### WHAT TO PRODUCE
Give back only the lines in the records below from the one with "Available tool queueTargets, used" to the one with "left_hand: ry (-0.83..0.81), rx", both inclusive, word for word.

Items from a dataset:
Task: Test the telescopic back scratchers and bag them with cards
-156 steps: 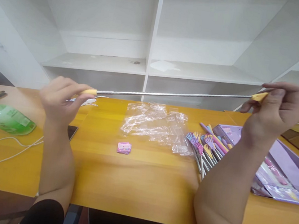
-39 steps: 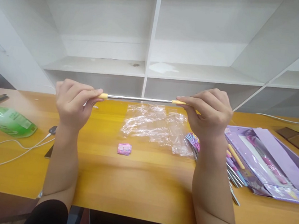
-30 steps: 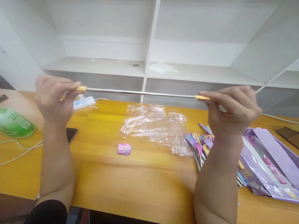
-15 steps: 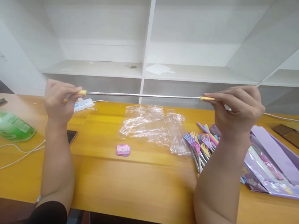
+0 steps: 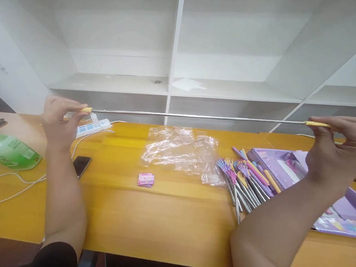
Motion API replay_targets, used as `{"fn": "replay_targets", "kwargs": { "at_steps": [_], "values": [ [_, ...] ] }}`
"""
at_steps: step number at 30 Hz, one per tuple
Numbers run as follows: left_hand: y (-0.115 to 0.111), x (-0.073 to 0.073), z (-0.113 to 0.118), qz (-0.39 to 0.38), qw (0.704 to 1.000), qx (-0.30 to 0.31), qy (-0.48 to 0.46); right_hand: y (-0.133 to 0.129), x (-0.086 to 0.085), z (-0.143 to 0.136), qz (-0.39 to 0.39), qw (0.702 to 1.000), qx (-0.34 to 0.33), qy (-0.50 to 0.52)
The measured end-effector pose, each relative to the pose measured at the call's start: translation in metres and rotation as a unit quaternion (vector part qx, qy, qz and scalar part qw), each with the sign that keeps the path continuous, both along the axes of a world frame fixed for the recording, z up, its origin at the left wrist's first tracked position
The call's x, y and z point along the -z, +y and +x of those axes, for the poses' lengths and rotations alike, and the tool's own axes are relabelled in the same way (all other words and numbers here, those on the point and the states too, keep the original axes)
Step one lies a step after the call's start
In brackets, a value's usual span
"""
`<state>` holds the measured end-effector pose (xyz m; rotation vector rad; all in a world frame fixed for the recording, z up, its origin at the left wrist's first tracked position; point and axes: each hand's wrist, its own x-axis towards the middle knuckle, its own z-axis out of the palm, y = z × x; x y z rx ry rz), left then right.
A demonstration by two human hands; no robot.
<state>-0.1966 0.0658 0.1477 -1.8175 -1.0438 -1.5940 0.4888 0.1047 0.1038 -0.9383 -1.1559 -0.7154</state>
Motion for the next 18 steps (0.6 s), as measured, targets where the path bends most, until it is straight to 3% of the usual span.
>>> {"fn": "replay_targets", "kwargs": {
  "at_steps": [5,10,18],
  "values": [
    [-0.007,-0.004,0.0,0.031,0.999,-0.011,-0.008,0.003,0.001,-0.007,-0.035,0.995,-0.08,0.042],
    [-0.016,-0.009,0.002,0.041,0.998,-0.031,-0.047,0.024,-0.004,-0.004,0.026,0.975,-0.183,0.12],
    [-0.018,-0.021,0.012,0.087,0.976,0.083,-0.182,0.031,-0.011,-0.015,0.028,0.928,-0.299,0.219]
  ]
}}
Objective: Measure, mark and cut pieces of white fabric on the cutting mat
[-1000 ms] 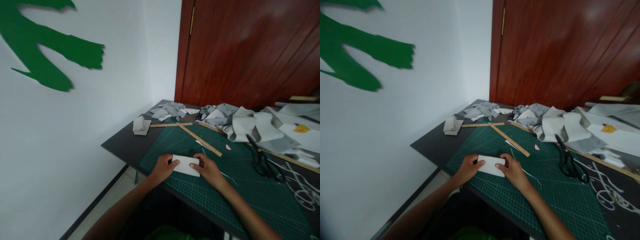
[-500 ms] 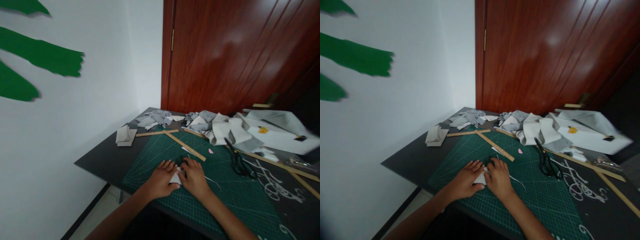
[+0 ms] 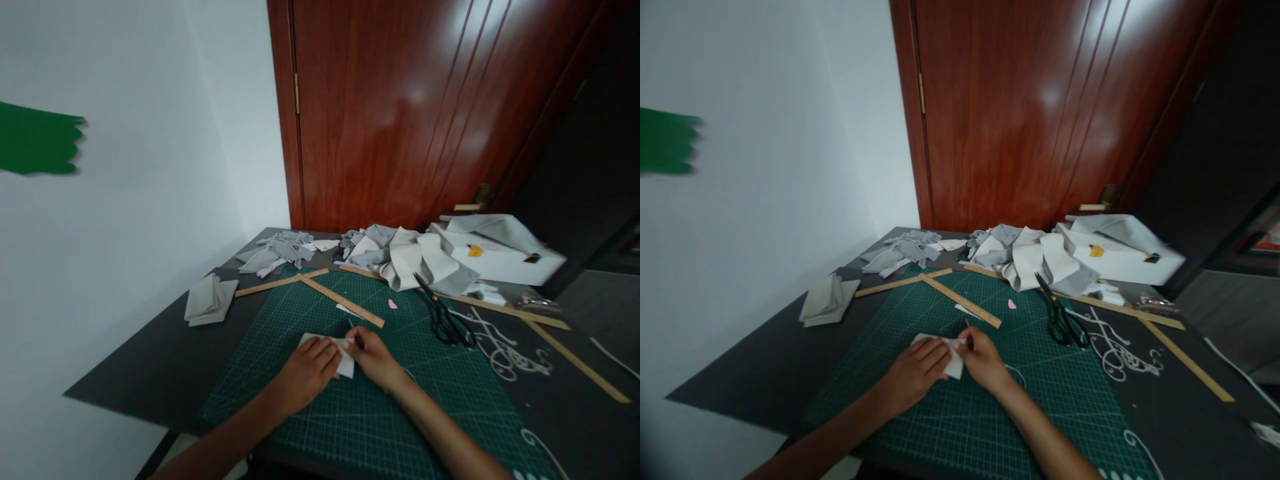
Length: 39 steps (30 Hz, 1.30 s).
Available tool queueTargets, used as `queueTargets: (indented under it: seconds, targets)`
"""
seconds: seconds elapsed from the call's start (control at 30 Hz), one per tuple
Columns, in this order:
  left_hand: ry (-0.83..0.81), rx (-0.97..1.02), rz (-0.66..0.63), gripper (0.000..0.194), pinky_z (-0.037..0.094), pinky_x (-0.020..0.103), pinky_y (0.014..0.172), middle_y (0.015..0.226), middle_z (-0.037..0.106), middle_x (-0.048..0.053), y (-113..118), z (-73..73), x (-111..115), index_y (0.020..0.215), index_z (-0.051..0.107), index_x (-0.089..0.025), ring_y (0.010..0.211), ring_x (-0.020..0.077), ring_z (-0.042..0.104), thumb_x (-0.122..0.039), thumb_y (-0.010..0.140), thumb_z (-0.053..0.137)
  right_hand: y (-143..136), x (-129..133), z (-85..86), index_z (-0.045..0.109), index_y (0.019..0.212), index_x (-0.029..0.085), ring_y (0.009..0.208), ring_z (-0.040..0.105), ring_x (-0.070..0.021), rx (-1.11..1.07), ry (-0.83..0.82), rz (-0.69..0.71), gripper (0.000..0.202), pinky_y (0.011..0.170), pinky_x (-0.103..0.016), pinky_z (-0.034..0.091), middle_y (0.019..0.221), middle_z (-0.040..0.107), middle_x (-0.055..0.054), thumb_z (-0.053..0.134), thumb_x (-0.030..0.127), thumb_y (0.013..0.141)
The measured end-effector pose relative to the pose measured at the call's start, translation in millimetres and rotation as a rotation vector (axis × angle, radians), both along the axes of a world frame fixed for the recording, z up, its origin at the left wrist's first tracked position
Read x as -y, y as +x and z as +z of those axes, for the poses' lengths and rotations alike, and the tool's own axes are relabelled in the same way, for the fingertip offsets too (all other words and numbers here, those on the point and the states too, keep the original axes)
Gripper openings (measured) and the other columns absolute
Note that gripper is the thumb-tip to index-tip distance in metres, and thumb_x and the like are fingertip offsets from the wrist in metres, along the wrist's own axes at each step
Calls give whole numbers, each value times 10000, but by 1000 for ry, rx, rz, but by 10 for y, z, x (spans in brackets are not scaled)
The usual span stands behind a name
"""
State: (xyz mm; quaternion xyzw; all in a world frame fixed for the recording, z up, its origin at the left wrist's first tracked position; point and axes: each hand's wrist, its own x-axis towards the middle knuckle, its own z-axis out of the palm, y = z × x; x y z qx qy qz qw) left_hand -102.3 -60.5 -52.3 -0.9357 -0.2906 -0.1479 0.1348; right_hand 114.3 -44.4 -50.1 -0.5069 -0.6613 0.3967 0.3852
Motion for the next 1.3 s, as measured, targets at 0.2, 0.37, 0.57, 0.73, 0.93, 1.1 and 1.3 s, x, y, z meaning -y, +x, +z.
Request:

### ANSWER FOR THE TASK
Available tool queueTargets, used as `queueTargets: (indented under it: seconds, targets)`
"""
seconds: seconds elapsed from the call's start (control at 30 Hz), one per tuple
Columns, in this order:
  left_hand: ry (-0.83..0.81), rx (-0.97..1.02), rz (-0.66..0.63), gripper (0.000..0.194), pinky_z (-0.037..0.094), pinky_x (-0.020..0.103), pinky_y (0.014..0.172), middle_y (0.015..0.226), middle_z (-0.037..0.106), middle_x (-0.048..0.053), y (-113..118), z (-73..73), x (-111..115), index_y (0.020..0.215), index_z (-0.051..0.107), index_x (-0.089..0.025), ring_y (0.010..0.211), ring_x (-0.020..0.077), ring_z (-0.042..0.104), thumb_x (-0.122..0.039), thumb_y (-0.010..0.140), thumb_z (-0.053..0.137)

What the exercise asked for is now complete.